Changing dialysate composition to optimize acid-base therapy

Abstract

In response to rapid alkali delivery during hemodialysis, hydrogen ions (H⁺ ) are mobilized from body buffers and from stimulation of organic acid production in amounts sufficient to convert most of the delivered bicarbonate to CO₂ and water. Release of H⁺ from nonbicarbonate buffers serves to back-titrate them to a more alkaline state, readying them to buffer acids that accumulate in the interval between treatments. By contrast, stimulation of organic acid production only serves to remove added bicarbonate (HCO₃ ^- ) from the body; the organic anions produced by this process are lost into the dialysate, irreversibly acidifying the patient as well as diverting metabolic activity from normal homeostasis. We have developed an analytic tool to quantify these acid-base events, which has shown that almost two-thirds of the H⁺ mobilized during hemodialysis comes from organic acid production when bath bicarbonate concentration ([HCO₃ ^- ]) is 32 mEq/L or higher. Using data from the hemodialysis patients we studied with our analytical model, we have simulated the effect of changing bath solute on estimated organic acid production. Our simulations demonstrate that reducing bath [HCO₃ ^- ] should decrease organic acid production, a change we propose as beneficial to the patient.
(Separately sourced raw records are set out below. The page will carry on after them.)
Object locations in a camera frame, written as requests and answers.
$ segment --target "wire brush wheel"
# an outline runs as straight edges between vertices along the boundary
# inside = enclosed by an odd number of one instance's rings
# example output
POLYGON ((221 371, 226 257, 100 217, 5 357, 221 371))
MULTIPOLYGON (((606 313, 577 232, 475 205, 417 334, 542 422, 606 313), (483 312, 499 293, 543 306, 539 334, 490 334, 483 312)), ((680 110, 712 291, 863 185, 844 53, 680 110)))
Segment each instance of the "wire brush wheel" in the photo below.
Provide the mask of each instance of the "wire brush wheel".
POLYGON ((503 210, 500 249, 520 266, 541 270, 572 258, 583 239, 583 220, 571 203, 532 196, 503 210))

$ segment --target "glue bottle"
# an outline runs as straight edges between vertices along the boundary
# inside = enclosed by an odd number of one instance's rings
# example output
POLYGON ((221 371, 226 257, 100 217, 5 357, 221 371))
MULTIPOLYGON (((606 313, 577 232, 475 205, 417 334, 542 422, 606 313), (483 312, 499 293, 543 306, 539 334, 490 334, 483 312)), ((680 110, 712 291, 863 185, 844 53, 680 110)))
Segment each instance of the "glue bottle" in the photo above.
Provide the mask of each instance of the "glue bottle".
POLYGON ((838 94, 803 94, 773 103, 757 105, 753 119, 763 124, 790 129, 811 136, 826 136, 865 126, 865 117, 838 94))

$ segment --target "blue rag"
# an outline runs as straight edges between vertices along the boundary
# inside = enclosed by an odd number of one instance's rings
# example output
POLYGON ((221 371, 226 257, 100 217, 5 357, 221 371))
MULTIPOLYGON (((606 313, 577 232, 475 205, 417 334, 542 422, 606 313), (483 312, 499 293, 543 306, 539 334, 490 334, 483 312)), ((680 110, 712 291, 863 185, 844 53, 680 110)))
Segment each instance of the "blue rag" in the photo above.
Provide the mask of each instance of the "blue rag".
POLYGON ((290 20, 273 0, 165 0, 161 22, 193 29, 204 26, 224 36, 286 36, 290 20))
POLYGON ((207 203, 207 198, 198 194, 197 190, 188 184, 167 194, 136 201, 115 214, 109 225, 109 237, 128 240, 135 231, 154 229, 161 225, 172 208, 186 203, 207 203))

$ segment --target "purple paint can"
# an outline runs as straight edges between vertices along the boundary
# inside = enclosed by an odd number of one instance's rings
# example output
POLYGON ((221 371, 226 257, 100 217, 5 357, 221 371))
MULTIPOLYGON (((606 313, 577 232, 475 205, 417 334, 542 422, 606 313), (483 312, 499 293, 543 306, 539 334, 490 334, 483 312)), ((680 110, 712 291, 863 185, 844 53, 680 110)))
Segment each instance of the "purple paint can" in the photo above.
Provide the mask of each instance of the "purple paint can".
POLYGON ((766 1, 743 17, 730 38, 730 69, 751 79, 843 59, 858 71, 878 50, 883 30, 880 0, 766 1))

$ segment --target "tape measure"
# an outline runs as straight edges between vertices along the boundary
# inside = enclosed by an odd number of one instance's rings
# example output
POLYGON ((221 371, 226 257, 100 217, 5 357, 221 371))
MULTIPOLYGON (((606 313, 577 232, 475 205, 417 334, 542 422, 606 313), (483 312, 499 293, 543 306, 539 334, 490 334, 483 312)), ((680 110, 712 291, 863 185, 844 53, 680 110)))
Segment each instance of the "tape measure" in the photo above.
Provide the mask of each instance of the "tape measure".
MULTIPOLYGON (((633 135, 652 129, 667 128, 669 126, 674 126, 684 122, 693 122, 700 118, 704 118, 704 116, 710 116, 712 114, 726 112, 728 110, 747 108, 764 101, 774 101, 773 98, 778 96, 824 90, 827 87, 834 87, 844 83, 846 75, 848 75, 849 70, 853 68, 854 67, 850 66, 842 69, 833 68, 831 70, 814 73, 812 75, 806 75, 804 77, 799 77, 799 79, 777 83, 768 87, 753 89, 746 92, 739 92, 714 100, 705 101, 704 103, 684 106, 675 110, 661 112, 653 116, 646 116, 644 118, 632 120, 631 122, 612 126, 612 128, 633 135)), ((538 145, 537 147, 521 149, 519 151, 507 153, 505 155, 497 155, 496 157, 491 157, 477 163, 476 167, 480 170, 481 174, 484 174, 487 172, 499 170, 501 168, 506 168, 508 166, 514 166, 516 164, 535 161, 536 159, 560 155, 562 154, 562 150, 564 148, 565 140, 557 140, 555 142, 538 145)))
They also highlight the differential effects of variations in bath acetate concentration, as compared to [HCO₃ ^- ], on the amount and rate of alkali delivery. Our results suggest that transferring HCO₃ ^- delivery from direct influx to acetate influx and metabolism provides a more stable and predictable rate of HCO₃ ^- addition to the patient receiving bicarbonate-based hemodialysis. Our simulations provide the groundwork for the clinical studies needed to verify these conclusions.